**WHAT IS EXPECTED**
Each line of data below must be printed exactly as written, with any pictures removed.

**DATA BLOCK**
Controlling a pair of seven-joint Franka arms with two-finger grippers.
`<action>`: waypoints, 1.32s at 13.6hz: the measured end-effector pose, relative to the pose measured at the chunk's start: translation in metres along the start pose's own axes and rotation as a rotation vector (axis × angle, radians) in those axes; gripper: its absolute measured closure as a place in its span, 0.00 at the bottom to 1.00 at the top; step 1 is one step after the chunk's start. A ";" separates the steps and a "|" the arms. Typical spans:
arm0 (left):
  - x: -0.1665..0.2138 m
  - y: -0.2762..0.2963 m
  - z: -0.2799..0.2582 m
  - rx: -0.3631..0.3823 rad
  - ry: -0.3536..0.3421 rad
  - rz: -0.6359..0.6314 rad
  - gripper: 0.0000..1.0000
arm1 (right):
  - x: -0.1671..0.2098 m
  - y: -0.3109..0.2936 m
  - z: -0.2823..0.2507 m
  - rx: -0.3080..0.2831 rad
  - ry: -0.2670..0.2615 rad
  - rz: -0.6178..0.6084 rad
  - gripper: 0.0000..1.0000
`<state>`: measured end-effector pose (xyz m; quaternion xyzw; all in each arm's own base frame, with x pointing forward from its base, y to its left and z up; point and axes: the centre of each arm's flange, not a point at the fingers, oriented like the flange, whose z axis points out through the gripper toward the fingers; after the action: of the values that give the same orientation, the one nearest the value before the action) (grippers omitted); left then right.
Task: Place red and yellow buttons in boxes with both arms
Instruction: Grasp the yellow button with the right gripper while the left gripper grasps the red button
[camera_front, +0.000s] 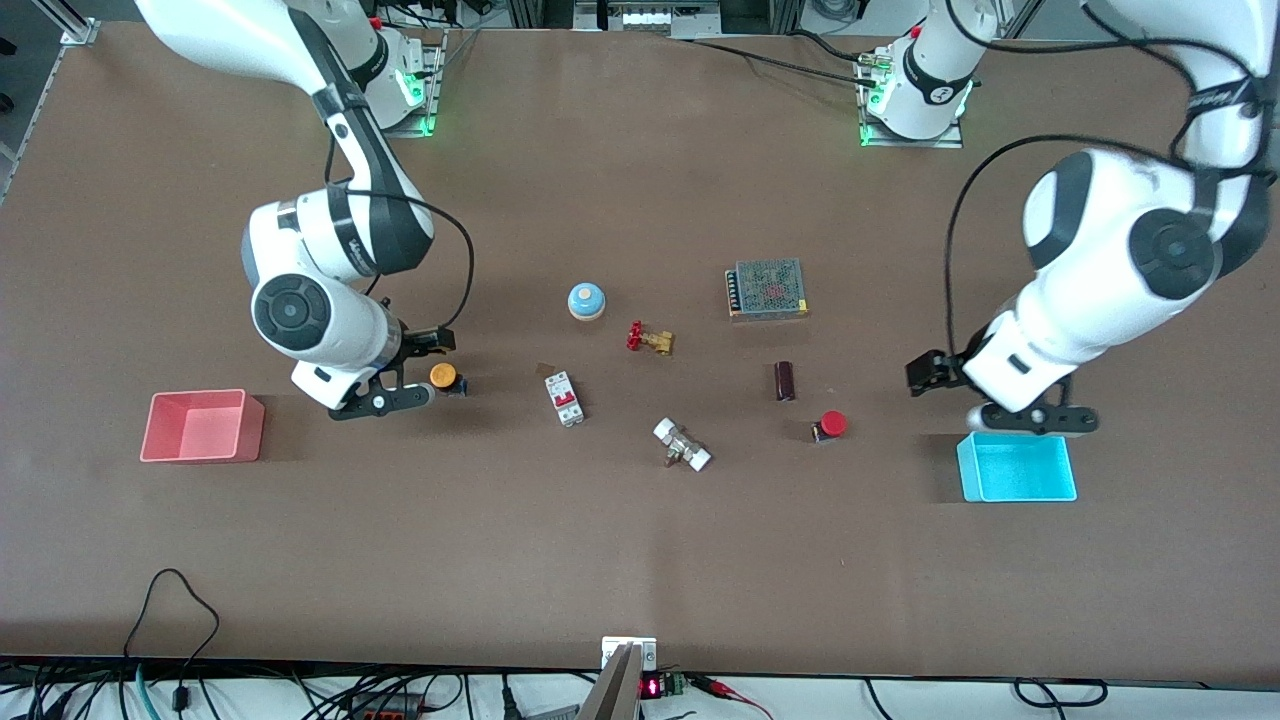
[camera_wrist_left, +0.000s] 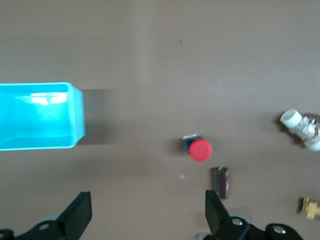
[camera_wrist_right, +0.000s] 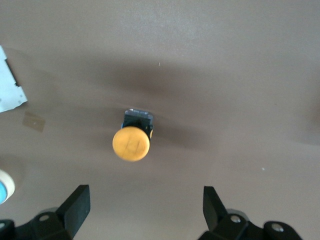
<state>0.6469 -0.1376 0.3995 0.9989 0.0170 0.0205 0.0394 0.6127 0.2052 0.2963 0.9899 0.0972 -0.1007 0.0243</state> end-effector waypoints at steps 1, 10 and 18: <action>0.002 0.014 0.018 -0.008 0.009 -0.020 0.00 | 0.003 -0.002 0.008 -0.001 0.001 -0.002 0.00; -0.002 0.060 0.147 0.037 0.006 -0.121 0.00 | 0.021 -0.016 0.067 -0.005 0.029 0.000 0.00; -0.012 0.071 0.180 0.043 -0.026 -0.129 0.14 | 0.015 -0.024 0.085 -0.013 -0.002 -0.005 0.00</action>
<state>0.6453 -0.2228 0.2253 0.9965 0.0815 0.0048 0.0195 0.6054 0.2258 0.2094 0.9893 0.1001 -0.1011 0.0309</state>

**RESULT OF THE EXERCISE**
Controlling a pair of seven-joint Franka arms with two-finger grippers.
`<action>`: waypoints, 1.32s at 13.6hz: the measured end-effector pose, relative to the pose measured at the chunk's start: translation in metres along the start pose's own axes and rotation as a rotation vector (axis × angle, radians) in those axes; gripper: its absolute measured closure as a place in its span, 0.00 at the bottom to 1.00 at the top; step 1 is one step after the chunk's start. A ";" separates the steps and a "|" the arms. Typical spans:
arm0 (left):
  - x: -0.1665..0.2138 m
  - y: -0.2762..0.2963 m
  - z: -0.2799..0.2582 m
  - rx: -0.3631..0.3823 rad
  - ry: -0.3536..0.3421 rad
  - rz: -0.6359..0.6314 rad
  - gripper: 0.0000..1.0000
arm1 (right):
  - x: -0.1671..0.2098 m
  - y: -0.3109..0.2936 m
  - z: -0.2823..0.2507 m
  - rx: -0.3080..0.2831 rad
  - ry: -0.2670..0.2615 rad
  - rz: -0.6178..0.6084 rad
  - gripper: 0.0000..1.0000
`<state>`: measured end-effector pose (xyz m; quaternion xyzw; all in each arm's own base frame, with x pointing forward from its base, y to its left and z up; point and axes: the centre of each arm's flange, not a point at the fingers, oriented like the flange, whose z axis points out through the gripper toward the fingers; after the action: of the values that give the same orientation, the one nearest the value before the action) (grippers omitted); left then right.
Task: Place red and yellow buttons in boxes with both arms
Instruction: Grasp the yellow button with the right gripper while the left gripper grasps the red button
[camera_front, +0.000s] 
[camera_wrist_left, +0.000s] 
[camera_wrist_right, +0.000s] 
<state>0.6469 -0.1376 0.3995 0.9989 0.0170 0.0205 0.0394 0.6127 0.2052 0.2963 0.9899 0.0972 -0.1007 0.0243</state> end-effector waypoints at steps 1, 10 and 18: <action>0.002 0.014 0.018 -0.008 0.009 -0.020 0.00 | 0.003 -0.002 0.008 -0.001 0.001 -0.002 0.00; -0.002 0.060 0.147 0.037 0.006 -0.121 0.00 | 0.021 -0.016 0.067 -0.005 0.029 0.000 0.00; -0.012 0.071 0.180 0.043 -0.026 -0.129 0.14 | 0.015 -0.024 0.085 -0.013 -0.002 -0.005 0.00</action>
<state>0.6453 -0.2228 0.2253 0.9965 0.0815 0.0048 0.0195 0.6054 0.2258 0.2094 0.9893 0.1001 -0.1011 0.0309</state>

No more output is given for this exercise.